__TASK ITEM__. Return each line of the material below exactly. Begin at the first and end on the line with "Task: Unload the".

__PROVIDED DATA__.
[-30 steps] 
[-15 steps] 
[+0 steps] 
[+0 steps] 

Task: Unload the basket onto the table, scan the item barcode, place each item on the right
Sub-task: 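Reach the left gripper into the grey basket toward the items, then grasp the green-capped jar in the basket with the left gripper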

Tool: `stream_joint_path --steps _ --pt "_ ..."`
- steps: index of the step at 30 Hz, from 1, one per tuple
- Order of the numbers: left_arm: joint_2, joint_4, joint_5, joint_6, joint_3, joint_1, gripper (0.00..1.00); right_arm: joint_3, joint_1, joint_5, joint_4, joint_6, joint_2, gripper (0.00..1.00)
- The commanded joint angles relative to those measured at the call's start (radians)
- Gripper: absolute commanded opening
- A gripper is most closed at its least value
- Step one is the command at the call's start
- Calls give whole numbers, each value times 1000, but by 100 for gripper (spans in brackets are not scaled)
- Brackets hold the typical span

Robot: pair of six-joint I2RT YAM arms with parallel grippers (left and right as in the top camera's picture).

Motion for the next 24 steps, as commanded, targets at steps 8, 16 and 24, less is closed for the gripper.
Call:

__FINISHED EXERCISE__.
[-30 steps] 
[-15 steps] 
[+0 steps] 
[+0 steps] 

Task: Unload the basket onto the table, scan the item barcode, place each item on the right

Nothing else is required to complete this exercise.